Wiring for the cooker

The wiring mostly follows from that in Make. A solid-state relay (SSR) controls power to the heaters. The SSR is controlled by the TET-612 controller with input from the thermocouple. The pump is permanently on while power is supplied to the unit.

The connections between the parts are made via screw-down connector blocks. After making all the connections, cover all the terminals with insulation tape to prevent accidental short circuits.

Make sure all wires and connectors can take the load: the heaters will draw 1500W at 240VAC, so the unit as a whole could draw over 7A.

Not shown on the wiring diagram is an earth connection from the mains to the pump. The heaters have no earth connections.

Controller parameters

Press set, enter the passcode 0089, and set up the controller parameters as below.

Parameter Value Comment
Inty J Input type: Type J thermocouple
Outy 2 Use the SSR output for control
Hy 0003 Not used
Psb 0 Not used
Rd 0 Controls a heater, not a cooler
CorF 0 Units: 0 = Celsius

You might as well also set the alarm thresholds. Enter passcode 0001 and set the alarms as

Parameter Value
Sv 62
AH1 100
AL1 95
AH2 85
AL2 90

Controller tuning

The TET 612 is a PID controller and its parameters need to be tuned to control the cooker effectively. The easiest way is for the controller to self-tune by pressing and holding the '>' button until the display flashes.

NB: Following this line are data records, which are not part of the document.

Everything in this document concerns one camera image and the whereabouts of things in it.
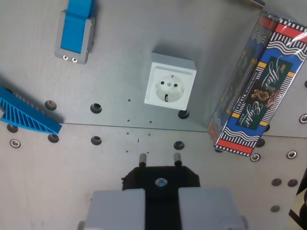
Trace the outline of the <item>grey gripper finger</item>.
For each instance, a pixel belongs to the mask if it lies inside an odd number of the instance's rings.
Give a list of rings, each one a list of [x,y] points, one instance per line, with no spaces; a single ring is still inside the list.
[[[144,230],[145,190],[95,191],[84,230]]]
[[[180,188],[178,200],[183,230],[246,229],[246,221],[227,188]]]

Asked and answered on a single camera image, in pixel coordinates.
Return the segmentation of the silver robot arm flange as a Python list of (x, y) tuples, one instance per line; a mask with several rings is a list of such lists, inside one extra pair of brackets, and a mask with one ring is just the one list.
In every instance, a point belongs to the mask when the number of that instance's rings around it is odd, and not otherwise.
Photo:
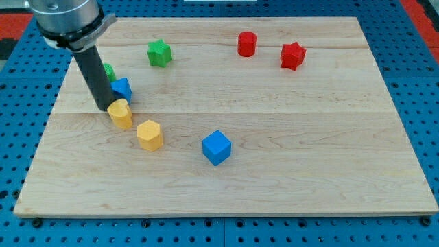
[(54, 49), (81, 53), (117, 21), (96, 0), (29, 0), (37, 28)]

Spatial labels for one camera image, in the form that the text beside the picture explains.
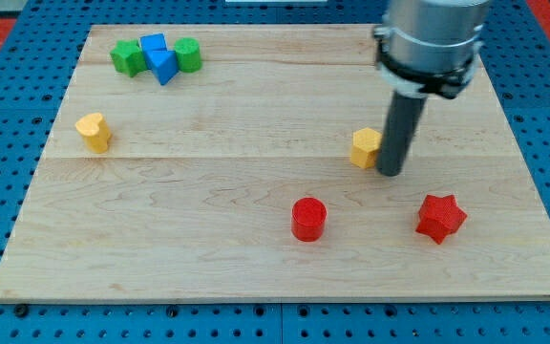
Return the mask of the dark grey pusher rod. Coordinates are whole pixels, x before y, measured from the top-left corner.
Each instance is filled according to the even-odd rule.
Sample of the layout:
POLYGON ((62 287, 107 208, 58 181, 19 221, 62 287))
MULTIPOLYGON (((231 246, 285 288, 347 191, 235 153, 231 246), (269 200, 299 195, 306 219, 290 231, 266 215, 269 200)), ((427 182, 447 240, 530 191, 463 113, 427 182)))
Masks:
POLYGON ((393 93, 380 153, 376 158, 376 169, 380 174, 394 177, 401 173, 426 100, 425 97, 393 93))

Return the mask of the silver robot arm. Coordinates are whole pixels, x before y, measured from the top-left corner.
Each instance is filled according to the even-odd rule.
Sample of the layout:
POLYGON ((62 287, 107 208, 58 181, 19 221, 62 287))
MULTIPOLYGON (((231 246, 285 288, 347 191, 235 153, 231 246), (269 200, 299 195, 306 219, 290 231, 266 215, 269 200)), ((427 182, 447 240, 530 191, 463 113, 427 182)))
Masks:
POLYGON ((392 86, 376 169, 403 169, 428 96, 454 99, 472 81, 489 0, 391 0, 373 29, 375 67, 392 86))

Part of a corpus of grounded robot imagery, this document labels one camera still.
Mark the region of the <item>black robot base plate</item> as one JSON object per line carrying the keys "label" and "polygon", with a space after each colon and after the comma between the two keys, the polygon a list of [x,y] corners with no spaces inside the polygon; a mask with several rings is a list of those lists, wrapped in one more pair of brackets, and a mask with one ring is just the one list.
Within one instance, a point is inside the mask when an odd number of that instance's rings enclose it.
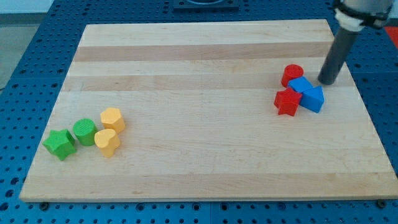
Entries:
{"label": "black robot base plate", "polygon": [[174,11],[189,9],[238,9],[239,0],[172,0]]}

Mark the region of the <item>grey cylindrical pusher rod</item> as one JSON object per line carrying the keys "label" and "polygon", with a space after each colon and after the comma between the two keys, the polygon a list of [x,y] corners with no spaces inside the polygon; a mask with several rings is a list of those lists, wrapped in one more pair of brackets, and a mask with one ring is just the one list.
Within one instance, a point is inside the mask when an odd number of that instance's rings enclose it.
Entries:
{"label": "grey cylindrical pusher rod", "polygon": [[346,30],[343,27],[338,29],[320,73],[318,74],[318,81],[321,84],[334,84],[358,35],[359,32]]}

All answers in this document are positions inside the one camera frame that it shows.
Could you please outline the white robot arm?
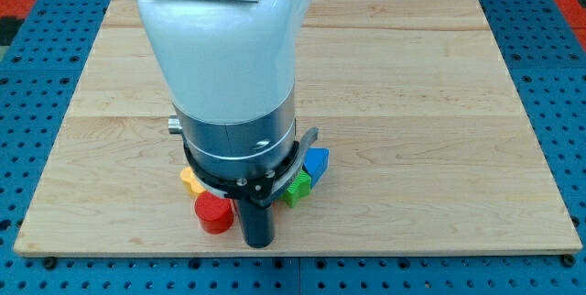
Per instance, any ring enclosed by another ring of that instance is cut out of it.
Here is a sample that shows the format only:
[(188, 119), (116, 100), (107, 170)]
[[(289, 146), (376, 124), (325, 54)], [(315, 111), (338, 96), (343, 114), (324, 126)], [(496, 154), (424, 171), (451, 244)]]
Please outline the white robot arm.
[(294, 145), (295, 42), (312, 0), (135, 1), (203, 186), (276, 170)]

You will need to set the 'SouF' and 'ot' parameters before doing the tuning.

The controller will move the water temperature above and below the target three times, so it could take up to an hour to do.

To examine or manually adjust the parameters, press set and enter the passcode 0036. Should you be interested, these are the parameters I have.

Parameter Value
P 0.4
I 756
d 189
SouF 0.3
ot 2
Filt 0

Extensions

The C-clamp style attachment is a more convenient way of securing the heater, as well as allowing it to be used on different pots. But, as I said above, I'w wary of using perpex to hold the cooker stable, as its large, heavy, and perspex weakens in higher temperatures. I'm investigating using a piece of aluminium as a clamp instead.

In use

  • Don't turn on the cooker unless the heaters are immersed in water above their 'shoulders'. They'll burn out in a very few seconds otherwise.
  • Don't run the cooker above 75⁰C. I once tried cooking carrots at 85⁰C and melted the pump and the perspex pump support. The pump never worked again.